PROMPT:
Go through the data below and return each line containing the word "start".
::: MATERIAL PROVIDED
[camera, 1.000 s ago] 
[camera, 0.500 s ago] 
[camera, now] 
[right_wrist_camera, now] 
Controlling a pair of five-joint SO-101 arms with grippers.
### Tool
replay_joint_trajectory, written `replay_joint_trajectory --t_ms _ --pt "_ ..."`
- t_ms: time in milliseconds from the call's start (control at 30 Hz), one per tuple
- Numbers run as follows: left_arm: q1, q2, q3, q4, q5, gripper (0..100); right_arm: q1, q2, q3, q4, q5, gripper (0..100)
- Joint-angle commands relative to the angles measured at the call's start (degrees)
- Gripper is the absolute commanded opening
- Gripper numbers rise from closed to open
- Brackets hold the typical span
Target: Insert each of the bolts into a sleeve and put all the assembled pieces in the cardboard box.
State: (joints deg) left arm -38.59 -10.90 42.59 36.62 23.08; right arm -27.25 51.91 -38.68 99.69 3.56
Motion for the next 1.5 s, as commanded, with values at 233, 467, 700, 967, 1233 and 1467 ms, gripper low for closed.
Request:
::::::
TASK ANSWER:
- t_ms: time in milliseconds from the call's start (control at 30 Hz), one per tuple
- Joint-angle commands relative to the angles measured at the call's start (degrees)

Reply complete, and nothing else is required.